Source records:
▼▼▼
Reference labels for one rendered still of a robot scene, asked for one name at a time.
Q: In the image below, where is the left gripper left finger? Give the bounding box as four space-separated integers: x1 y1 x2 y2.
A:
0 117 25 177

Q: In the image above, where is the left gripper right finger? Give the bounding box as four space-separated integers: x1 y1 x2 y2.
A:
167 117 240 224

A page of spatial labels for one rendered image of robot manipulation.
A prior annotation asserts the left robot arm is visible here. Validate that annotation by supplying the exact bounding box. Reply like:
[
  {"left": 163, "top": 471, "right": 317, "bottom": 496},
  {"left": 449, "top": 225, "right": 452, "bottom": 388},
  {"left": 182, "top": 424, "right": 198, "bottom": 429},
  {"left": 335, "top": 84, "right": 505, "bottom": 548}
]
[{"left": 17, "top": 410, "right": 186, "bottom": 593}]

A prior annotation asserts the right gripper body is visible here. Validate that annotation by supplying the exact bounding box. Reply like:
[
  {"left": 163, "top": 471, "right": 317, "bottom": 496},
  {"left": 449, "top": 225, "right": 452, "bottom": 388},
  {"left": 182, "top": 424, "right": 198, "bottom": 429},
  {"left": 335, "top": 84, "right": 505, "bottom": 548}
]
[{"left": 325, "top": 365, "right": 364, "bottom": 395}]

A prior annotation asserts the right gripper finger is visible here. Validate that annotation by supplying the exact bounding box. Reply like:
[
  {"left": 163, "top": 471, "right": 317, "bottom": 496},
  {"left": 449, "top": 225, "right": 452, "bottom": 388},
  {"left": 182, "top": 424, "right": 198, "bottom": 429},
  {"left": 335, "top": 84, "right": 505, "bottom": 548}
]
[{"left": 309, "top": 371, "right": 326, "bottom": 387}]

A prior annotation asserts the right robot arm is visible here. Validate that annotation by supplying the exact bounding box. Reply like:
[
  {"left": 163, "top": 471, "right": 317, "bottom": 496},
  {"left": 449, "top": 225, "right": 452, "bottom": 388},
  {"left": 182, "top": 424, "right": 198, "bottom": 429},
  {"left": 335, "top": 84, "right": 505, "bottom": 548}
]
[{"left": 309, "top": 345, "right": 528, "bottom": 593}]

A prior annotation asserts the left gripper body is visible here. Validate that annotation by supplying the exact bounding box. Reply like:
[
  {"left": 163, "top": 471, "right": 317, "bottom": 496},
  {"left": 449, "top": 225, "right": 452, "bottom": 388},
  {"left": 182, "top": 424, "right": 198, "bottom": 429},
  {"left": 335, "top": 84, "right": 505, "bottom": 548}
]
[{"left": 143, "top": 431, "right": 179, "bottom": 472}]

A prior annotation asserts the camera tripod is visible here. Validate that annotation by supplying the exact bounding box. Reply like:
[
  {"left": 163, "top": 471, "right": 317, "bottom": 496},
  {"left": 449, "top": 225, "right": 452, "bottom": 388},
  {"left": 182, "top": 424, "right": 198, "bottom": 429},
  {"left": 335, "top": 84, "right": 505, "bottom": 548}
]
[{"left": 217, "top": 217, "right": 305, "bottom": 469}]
▲▲▲
▼▼▼
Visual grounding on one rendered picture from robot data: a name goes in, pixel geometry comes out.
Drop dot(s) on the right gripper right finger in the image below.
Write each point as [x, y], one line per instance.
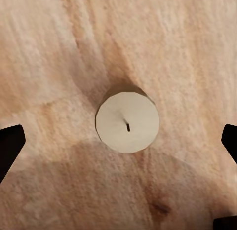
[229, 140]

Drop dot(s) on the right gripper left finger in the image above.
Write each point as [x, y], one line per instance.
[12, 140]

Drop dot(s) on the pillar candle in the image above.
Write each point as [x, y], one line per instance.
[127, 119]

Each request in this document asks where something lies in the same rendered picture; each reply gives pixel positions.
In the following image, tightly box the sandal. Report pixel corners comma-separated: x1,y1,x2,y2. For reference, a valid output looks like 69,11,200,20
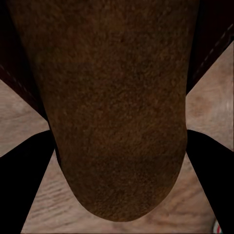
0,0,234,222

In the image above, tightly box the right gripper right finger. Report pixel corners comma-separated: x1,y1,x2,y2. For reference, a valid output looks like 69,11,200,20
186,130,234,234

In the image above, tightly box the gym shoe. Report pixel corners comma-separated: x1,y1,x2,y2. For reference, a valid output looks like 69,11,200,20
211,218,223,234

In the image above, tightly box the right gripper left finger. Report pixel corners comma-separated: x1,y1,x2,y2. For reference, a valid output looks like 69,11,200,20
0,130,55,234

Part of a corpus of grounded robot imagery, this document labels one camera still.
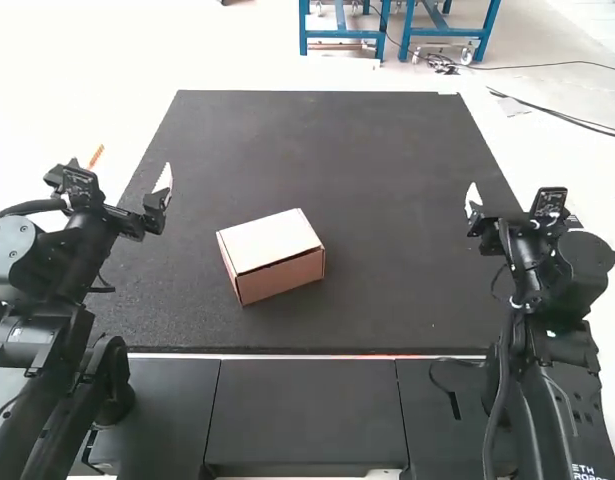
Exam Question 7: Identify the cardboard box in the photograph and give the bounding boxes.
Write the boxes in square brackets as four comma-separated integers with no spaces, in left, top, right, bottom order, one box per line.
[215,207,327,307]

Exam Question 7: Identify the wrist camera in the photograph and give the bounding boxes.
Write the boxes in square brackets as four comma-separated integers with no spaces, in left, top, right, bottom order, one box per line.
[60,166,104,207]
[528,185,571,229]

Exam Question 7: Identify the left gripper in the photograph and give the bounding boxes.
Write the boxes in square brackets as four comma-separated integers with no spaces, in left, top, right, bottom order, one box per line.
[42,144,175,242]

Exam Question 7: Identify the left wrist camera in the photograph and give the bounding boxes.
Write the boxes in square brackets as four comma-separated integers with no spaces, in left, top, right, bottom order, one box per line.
▲▲▲
ABOUT THIS EXERCISE: Repeat, without pictures, exactly the lines of the data above from the one containing "Drop dot(s) on the right gripper right" through the one containing "Each request in", including both and adding nothing.

PROBLEM SOLUTION:
Drop dot(s) on the right gripper right finger in the image below.
Write each point as [x, y], one line per instance.
[229, 140]

Drop dot(s) on the right gripper left finger in the image above.
Write each point as [x, y], one line per instance.
[12, 140]

Drop dot(s) on the pillar candle in the image above.
Write each point as [x, y], one line per instance.
[127, 119]

Each request in this document asks where something lies in the same rendered picture; each reply gives pixel positions.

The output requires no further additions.